──────── RECORDS SHOWN ────────

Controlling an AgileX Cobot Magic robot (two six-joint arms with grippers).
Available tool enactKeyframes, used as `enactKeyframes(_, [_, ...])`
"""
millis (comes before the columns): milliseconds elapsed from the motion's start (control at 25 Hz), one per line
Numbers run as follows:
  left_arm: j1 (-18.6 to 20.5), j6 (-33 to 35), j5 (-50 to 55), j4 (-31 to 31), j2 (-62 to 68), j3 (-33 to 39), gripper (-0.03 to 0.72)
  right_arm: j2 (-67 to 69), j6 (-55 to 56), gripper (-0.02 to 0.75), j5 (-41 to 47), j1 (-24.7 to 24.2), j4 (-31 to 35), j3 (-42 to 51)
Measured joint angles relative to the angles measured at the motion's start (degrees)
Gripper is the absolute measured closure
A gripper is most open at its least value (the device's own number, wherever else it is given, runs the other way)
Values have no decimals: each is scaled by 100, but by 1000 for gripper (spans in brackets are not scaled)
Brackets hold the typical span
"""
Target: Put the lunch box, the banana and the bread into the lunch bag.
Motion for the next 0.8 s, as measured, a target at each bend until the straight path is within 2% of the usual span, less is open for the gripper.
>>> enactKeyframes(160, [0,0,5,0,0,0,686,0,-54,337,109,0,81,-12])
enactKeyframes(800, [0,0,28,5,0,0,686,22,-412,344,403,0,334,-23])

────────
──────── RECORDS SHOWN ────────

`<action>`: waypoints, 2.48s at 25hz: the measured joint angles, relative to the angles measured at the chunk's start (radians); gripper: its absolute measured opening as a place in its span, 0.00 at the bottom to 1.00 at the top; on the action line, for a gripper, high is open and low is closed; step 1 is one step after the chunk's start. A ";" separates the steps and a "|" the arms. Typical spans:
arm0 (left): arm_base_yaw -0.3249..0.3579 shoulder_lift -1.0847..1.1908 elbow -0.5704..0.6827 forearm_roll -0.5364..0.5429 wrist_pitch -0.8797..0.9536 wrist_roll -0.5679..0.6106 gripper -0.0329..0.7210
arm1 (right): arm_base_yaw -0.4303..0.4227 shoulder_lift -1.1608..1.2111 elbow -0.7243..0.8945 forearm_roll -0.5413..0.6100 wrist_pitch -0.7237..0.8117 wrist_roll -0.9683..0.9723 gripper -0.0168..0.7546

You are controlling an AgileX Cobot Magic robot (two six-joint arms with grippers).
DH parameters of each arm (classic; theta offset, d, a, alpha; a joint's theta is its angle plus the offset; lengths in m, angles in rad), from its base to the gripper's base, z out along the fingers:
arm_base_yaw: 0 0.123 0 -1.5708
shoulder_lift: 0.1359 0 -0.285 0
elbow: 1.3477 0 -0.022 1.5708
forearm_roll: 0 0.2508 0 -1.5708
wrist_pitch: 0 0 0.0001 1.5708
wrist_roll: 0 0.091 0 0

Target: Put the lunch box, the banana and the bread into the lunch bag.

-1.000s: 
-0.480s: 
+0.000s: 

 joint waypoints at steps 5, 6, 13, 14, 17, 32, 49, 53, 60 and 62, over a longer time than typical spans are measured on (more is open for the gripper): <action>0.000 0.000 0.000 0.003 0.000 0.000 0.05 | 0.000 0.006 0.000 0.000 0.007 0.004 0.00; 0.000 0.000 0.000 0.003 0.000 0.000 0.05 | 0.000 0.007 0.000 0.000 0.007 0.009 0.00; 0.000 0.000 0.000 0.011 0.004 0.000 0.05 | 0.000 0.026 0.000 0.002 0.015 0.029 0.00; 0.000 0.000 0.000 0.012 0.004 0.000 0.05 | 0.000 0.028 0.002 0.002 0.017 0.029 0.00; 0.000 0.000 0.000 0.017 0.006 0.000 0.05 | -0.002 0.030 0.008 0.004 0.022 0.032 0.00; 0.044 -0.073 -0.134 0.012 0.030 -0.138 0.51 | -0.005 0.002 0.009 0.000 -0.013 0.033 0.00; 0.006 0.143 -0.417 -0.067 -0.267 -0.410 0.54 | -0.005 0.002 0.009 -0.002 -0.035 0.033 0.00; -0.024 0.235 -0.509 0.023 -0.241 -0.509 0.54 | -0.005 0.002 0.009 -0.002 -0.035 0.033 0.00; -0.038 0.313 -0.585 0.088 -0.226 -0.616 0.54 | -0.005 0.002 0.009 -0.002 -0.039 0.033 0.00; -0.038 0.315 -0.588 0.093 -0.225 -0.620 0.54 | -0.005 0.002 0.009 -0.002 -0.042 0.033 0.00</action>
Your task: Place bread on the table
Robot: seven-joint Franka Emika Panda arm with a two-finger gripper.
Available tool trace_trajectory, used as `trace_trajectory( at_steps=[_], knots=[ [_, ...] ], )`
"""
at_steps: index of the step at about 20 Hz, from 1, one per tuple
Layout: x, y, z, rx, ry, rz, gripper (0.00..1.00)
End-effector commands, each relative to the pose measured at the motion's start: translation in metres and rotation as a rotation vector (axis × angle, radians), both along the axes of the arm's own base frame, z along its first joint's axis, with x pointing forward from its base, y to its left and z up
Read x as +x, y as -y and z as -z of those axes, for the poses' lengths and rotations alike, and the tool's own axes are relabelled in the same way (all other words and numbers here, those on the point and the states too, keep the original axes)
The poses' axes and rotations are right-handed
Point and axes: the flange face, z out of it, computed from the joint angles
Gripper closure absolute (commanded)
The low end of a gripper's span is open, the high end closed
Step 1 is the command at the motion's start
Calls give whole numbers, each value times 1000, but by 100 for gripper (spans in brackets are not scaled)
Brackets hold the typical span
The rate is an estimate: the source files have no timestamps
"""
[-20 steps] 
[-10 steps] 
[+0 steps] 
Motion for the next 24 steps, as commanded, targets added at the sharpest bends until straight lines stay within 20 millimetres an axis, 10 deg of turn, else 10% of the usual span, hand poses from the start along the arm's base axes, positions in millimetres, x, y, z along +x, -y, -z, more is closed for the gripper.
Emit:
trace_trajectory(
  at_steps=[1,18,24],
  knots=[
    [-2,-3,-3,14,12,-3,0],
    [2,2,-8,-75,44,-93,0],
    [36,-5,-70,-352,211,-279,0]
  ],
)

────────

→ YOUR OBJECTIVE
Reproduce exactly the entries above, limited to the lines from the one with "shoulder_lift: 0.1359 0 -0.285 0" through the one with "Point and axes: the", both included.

→ EXPECTED ANSWER
shoulder_lift: 0.1359 0 -0.285 0
elbow: 1.3477 0 -0.022 1.5708
forearm_roll: 0 0.2508 0 -1.5708
wrist_pitch: 0 0 0.0001 1.5708
wrist_roll: 0 0.091 0 0

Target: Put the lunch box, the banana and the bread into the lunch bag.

-1.000s: 
-0.480s: 
+0.000s: 

 joint waypoints at steps 5, 6, 13, 14, 17, 32, 49, 53, 60 and 62, over a longer time than typical spans are measured on (more is open for the gripper): <action>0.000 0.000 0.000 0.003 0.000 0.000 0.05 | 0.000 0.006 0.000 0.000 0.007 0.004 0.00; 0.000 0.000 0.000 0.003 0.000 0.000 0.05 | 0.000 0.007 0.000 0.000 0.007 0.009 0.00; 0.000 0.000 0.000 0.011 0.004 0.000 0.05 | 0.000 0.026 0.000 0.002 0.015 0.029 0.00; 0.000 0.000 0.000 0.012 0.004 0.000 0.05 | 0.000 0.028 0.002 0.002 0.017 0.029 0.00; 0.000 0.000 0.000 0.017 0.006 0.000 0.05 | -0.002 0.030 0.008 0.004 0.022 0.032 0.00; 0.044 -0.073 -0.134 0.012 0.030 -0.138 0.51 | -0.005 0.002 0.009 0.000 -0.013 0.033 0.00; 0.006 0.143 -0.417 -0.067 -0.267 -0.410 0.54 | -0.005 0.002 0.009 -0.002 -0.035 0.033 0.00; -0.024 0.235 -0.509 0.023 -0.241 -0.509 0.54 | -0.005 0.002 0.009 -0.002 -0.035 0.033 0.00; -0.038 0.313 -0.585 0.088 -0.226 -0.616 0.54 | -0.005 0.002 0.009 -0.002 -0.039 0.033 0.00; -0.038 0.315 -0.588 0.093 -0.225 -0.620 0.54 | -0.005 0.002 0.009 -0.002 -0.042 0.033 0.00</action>
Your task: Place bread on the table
Robot: seven-joint Franka Emika Panda arm with a two-finger gripper.
Available tool trace_trajectory, used as `trace_trajectory( at_steps=[_], knots=[ [_, ...] ], )`
"""
at_steps: index of the step at about 20 Hz, from 1, one per tuple
Layout: x, y, z, rx, ry, rz, gripper (0.00..1.00)
End-effector commands, each relative to the pose measured at the motion's start: translation in metres and rotation as a rotation vector (axis × angle, radians), both along the axes of the arm's own base frame, z along its first joint's axis, with x pointing forward from its base, y to its left and z up
Read x as +x, y as -y and z as -z of those axes, for the poses' lengths and rotations alike, and the tool's own axes are relabelled in the same way (all other words and numbers here, those on the point and the states too, keep the original axes)
The poses' axes and rotations are right-handed
Point and axes: the flange face, z out of it, computed from the joint angles

The output requires no additions.